McClatchy NewspapersMay 12, 2009 

ANCHORAGE, Alaska — The 4th Brigade Combat Team (Airborne) now patrolling three eastern border provinces of Afghanistan is a battle-hardened unit with a commander who's making his fourth tour in the country.

In helping them gear up for their counterinsurgency deployment February, their training focused as much on helping Afghans build a new society as it did on fighting the Taliban, al Qaida, criminal gangs and other destabilizing forces.

"It's not really what you'd expect of a pipe-swinging infantryman, but that's the war we're in," Col. Michael Howard, the brigade commander, said in an interview in January.

Before deployment, Howard ordered a weeklong seminar for every company commander and leader from first sergeant and up. With university-level lectures, they studied historical counterinsurgency failures and successes, from Algeria and Vietnam to the Philippines and Colombia.

"It was a pretty rigorous training event," Howard said.

The four-year-old brigade, part of the Hawaii-based 25th Infantry Division, is the Army's first airborne unit to be created in the post-World War II era. Its 3,500 soldiers are based at Fort Richardson in Anchorage.

A little more than a year after its birth, the brigade deployed for a one-year mission to Iraq, primarily in the mixed Sunni-Shiite Muslim rural areas south of Baghdad. Its area of operations included the Shiite holy cities of Najaf and Karbala, where it saw two of its biggest battles. One battalion was detached to help the Marines tame the then-Sunni insurgent stronghold around Fallujah, west of Baghdad.

On Jan. 20, 2007, Fort Richardson soldiers assigned to a provincial government compound in Karbala came under attack. Militants dressed as Western-style private military contractors and driving big American SUVs got into the compound, with the probable assistance — an American investigation later found — of Iraqis inside.

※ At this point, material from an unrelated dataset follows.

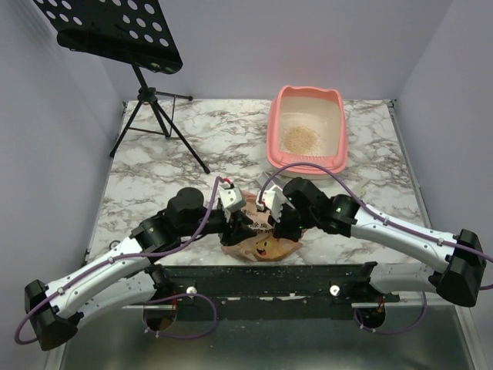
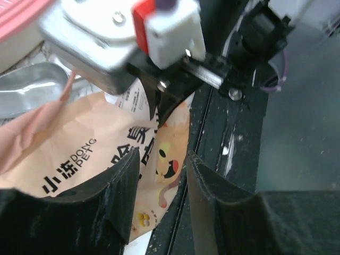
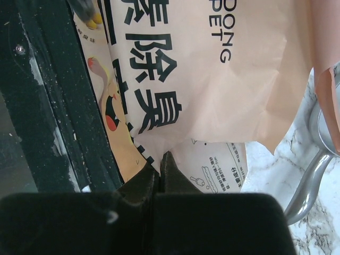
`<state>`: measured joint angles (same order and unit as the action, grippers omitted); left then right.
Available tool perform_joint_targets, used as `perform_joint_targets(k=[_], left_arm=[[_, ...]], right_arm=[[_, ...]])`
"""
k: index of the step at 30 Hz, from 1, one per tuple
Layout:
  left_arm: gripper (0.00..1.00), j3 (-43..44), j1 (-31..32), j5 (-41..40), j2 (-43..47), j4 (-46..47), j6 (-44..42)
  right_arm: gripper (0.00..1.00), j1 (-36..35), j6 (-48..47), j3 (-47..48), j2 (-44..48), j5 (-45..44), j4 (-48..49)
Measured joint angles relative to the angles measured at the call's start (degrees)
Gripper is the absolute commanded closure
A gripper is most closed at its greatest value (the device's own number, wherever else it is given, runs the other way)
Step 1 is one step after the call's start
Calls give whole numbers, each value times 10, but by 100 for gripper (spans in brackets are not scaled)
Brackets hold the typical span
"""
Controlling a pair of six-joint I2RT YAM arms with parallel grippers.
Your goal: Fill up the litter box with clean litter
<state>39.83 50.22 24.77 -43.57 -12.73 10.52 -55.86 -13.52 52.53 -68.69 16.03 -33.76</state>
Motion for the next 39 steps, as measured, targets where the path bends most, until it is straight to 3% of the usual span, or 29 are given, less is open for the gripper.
perform_joint_targets(k=[9,24,28,30,32,33,39], left_arm=[[38,-40,22,-17,-26,16,-114],[39,-77,43,-47,-76,84,-171],[49,-77,43,-49,-104,89,-177],[66,-73,42,-49,-118,94,-177],[95,-63,41,-47,-134,92,-177],[100,-56,40,-43,-144,91,-178],[100,-19,46,-45,-186,74,-215]], right_arm=[[99,0,10,-7,10,0,5],[99,0,21,-21,21,4,19],[100,0,22,-23,23,5,20],[100,2,31,-29,25,6,21],[100,6,38,-32,31,5,23],[100,9,43,-33,35,1,24],[100,23,59,-40,44,-23,22]])
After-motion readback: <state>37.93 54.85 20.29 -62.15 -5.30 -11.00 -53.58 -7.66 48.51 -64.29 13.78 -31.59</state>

Iranian intelligence operatives were suspected of organizing the operation.

The militants kidnapped four American soldiers and later executed them when they encountered an unexpected roadblock and abandoned their vehicles. Another Fort Richardson soldier, who was killed in the compound when he jumped or fell on a grenade, was awarded the Silver Star posthumously.

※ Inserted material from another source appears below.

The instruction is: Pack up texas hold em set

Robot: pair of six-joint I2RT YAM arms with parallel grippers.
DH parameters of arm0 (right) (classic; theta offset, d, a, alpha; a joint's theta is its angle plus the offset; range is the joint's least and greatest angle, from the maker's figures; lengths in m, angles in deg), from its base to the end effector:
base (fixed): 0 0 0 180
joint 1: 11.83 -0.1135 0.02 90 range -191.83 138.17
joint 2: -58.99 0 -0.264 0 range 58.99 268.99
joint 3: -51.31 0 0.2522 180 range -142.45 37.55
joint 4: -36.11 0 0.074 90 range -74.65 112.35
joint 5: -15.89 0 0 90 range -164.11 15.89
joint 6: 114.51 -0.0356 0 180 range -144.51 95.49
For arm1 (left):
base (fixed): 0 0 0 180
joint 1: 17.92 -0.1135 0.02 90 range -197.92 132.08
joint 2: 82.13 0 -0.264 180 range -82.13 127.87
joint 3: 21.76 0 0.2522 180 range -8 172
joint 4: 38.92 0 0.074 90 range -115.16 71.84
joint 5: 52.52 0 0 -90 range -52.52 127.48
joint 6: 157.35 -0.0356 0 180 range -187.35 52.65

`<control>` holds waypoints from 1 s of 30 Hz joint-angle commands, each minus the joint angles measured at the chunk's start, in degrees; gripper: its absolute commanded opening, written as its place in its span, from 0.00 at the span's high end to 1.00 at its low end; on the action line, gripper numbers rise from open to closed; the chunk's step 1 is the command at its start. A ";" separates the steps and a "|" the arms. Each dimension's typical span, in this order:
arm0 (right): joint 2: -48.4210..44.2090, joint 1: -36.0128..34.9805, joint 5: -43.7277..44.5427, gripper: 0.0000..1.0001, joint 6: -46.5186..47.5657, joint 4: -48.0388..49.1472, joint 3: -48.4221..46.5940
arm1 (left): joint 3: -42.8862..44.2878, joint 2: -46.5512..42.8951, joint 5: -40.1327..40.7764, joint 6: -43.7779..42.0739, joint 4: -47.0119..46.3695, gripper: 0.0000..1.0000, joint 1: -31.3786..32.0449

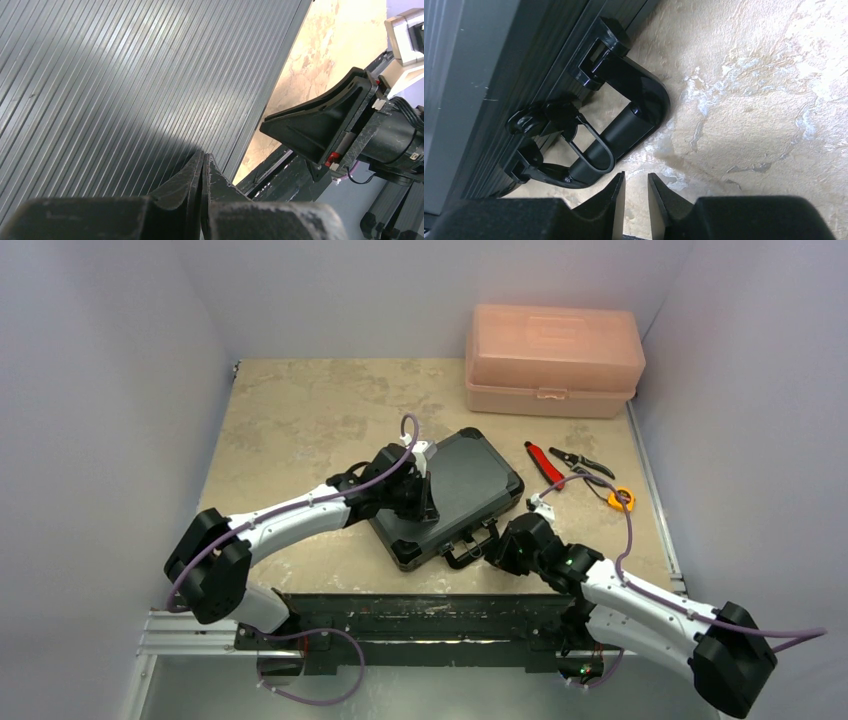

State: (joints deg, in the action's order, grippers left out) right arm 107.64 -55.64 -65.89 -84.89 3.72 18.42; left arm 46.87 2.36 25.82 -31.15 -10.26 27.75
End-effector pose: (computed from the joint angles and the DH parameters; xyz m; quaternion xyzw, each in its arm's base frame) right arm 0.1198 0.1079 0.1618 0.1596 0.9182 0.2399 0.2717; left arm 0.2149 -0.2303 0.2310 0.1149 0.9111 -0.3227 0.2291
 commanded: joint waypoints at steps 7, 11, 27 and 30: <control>1.80 0.18 1.80 0.84 -0.81 3.33 1.88 | -3.47 2.56 2.27 -0.24 5.54 1.00 0.70; 3.08 0.19 1.71 0.85 -0.71 4.78 2.16 | -3.40 2.96 2.26 -0.31 5.50 1.00 0.69; 6.75 0.16 1.19 0.97 -0.01 7.88 0.47 | -3.94 2.75 2.34 -0.15 5.32 1.00 0.75; 7.22 0.18 0.92 0.98 0.30 8.58 0.09 | -4.30 2.55 2.41 -0.04 5.16 1.00 0.87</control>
State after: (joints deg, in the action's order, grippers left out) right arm 114.26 -55.64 -65.80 -84.95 10.19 20.21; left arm 46.13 2.60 26.12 -30.45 -12.75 27.86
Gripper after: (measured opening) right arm 0.025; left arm 0.003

Just a week later near Najaf, soldiers from the brigade, including its deputy commander, were drawn into one of the biggest battles since the 2003 Iraq invasion. More than 1,000 members of a doomsday cult, the Soldiers of Heaven, got into a firefight with the Iraqi army over the cult's suspected plans to attack religious pilgrims.

The militants shot down a U.S. Army helicopter and moved to seize the bodies of the crew, but about a dozen Fort Richardson soldiers got there first and held off the militants for hours until armored reinforcements arrived. By the time the battle ended, more than 400 cult members were dead and one U.S. soldier was seriously wounded.

When the Bush administration ordered a buildup of U.S. troops in Iraq, the brigade's deployment was extended to 14 months. When it finally returned to Anchorage in December 2007, the names and photos of 53 paratroopers were memorialized on its Wall of Honor.

Even as troops were unpacking and taking long family leaves, however, the brigade learned that it would be part of a Pentagon experiment in rapid turnaround, one way to get more out of an Army stretched thin by two wars. While a unit the size of a brigade would be expected to remain at home about two years before deploying again, the 4-25th was told that it would have only 12 months.

Under pressure to maintain troop strength, lower-level commanders invoked the threat of "stop loss" — an Army rule that can force soldiers to remain in uniform after their expected release dates — to convince some soldiers to re-enlist.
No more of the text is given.